Originally published at: http://jmonkeyengine.org/301802/jmonkeyengine-3-1-alpha-2-released/ Alpha 2 is here! Let’s get excited. You can get the engine distribution package on GitHub, or use Maven to get the artifacts using JCenter (NEW). The new default release process will be properly documented by the time we go stable. Note: Due to lack of maintainers, we’ve decided to make an engine release separately from the SDK.…
So I’ve added the dependencies for 3.1 into my project using gradle and I get an error when building: Could not find lessvoid:nifty-default-controls:1.4.1. Was it added to jme3-niftygui? Or should I add something else to my dependencies?
Won’t find anything unless you added some additional repositories… and you’ll also need the nifty repo in your respositories list, too, I guess.
The reason we didn’t have the nifty jar in jcenter is because there is no proper public maven-style release of the nifty dependency. Just the one from the nifty-specific repo.
Hi
As announced in JME 3.1 alpha 2 release note , it supports LWJGL3 (beta) thanks to @DannyJo . And LWJGL3 team added support for Vulkan .So can we use Vulkan in JME ? (Curios to know )
From an end users point of view, no. From a JME developer, probably not with the current version of LWJGL we use in that module but possibly later on when we get that updated and LWJGL’s Vulkan bindings are a bit more solid.
This release confuses me completly. I downloaded that zip file… and now what?! Background, I’m not a java dev. I took this engine because the tutorials were / still are greate and everything magically worked. Never did I found some like this download an engine which just work and examples which work. I guess today I would skip it as the hurdle seems extremly high near to impossible for me.
So if there is no SDK with what do you guys work then? Bash, gradle and vim? Not really I guess. But how then? Some said they didnt start the sdk in a week just gradle everything. But yeah some editor like thing you use I guess or wrote your own one?
No serious is there a tutorial how I can use this new release then? I thought first “ok just copy that into your old jmeplattform directory” but the folder structure looks complettly different (or I look at the wrong folders). Any hint?
Do you see something there that says something like “dependencies” “Librariers” or something. It should be near the bottom for your section of the project tree.
Open that up.
Do you see all of those jars? The JME libs and stuff. Remove them ALL.
Right click on the folder that you opened to see all of those jars.
Do you see how it says “Add jar dependency…” or somesuch.?
Click on that.
Find the jars you downloaded in that zip.
Add the ones you want.
Done.
Edit: how did you add the zay-es libs and stuff originally?
No. It’s in the Referenced Libraries list. Plus, I can instantiate a BulletAppState without errors. The error pops out when I try to attach it to the stateManager.
Right click my project “-> Properties → Libraries → Add JAR/Folder”
The jme3 stuff I can add with “-> Properties → Libraries → Add Library …” There is as well Groovy and JUnit in this list. So you tell me I have to remove all those jme3-xxx “Library” and add it with “Add JAR/Folder” then? Isn’t there a more convenient way than copy this stuff all around? Some kind of a repository? If there is any what would be the dependency I whould have to add in the “Plugin” section then.
But yeah then I can maybe make my “bundle” I copy that to may different machines and add everything as JAR/Folder.
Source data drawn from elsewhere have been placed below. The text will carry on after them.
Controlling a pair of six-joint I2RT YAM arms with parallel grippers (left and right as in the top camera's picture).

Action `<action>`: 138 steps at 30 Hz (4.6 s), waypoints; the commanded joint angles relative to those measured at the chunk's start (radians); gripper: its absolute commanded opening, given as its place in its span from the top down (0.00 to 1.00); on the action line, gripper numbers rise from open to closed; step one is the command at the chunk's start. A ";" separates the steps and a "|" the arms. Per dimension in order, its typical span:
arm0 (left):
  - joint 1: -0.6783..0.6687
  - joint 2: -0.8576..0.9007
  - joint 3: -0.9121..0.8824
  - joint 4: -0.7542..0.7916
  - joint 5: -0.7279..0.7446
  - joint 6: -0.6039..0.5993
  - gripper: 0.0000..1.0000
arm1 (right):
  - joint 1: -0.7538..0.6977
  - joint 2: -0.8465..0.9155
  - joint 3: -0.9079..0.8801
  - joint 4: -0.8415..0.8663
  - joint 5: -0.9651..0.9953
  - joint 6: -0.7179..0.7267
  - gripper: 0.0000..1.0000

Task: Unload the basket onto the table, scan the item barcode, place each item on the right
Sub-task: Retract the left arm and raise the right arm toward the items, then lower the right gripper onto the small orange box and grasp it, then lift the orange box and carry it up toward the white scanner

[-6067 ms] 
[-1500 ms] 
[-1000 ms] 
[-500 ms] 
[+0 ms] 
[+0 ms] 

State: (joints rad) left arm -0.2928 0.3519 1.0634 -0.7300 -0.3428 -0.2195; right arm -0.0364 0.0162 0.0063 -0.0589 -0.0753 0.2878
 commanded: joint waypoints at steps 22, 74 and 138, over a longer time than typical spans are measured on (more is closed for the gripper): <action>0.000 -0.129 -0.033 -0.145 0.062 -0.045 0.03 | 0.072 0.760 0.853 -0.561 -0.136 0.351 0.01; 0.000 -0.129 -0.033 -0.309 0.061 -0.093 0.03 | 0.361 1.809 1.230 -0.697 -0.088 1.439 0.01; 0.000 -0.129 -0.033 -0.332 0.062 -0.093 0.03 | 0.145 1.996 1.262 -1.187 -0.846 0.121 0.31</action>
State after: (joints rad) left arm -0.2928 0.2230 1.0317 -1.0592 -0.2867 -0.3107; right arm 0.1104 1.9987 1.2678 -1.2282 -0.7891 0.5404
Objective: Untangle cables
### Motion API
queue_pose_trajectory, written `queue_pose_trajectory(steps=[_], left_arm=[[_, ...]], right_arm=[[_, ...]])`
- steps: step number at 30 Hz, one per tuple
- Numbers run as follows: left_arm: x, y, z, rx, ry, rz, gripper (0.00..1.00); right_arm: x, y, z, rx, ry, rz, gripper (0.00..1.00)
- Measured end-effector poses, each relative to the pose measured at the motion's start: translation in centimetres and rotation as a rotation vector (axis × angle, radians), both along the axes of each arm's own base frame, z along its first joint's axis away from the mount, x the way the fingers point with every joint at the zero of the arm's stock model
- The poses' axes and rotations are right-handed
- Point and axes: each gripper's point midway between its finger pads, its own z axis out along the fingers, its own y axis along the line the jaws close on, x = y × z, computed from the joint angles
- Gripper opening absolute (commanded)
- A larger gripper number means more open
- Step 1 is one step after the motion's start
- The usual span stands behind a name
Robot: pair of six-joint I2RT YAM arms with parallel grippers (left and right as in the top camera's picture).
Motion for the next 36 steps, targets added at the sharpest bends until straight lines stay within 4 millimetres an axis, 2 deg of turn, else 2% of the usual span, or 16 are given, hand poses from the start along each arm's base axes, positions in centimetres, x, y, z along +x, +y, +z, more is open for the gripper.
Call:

So what exactly is the difference between “Add JAR/Folder” and “Add Library…” then? And what is the better way? Maybe some gradle magics? Is there a tutorial to do it right or isn’t there any do-it-right-thing just a do-it-somehow-thing?
And where do those *.so hidding then? In one of the jar’s? The core one maybe?
Libraries are collections of jars that you configure. You do it right in the tools menu I think. It’s just the the SDK comes with a few hard coded… but you can create your own if you like. Then you want have to manually add the jars every time.
…though personally I never found that too difficult.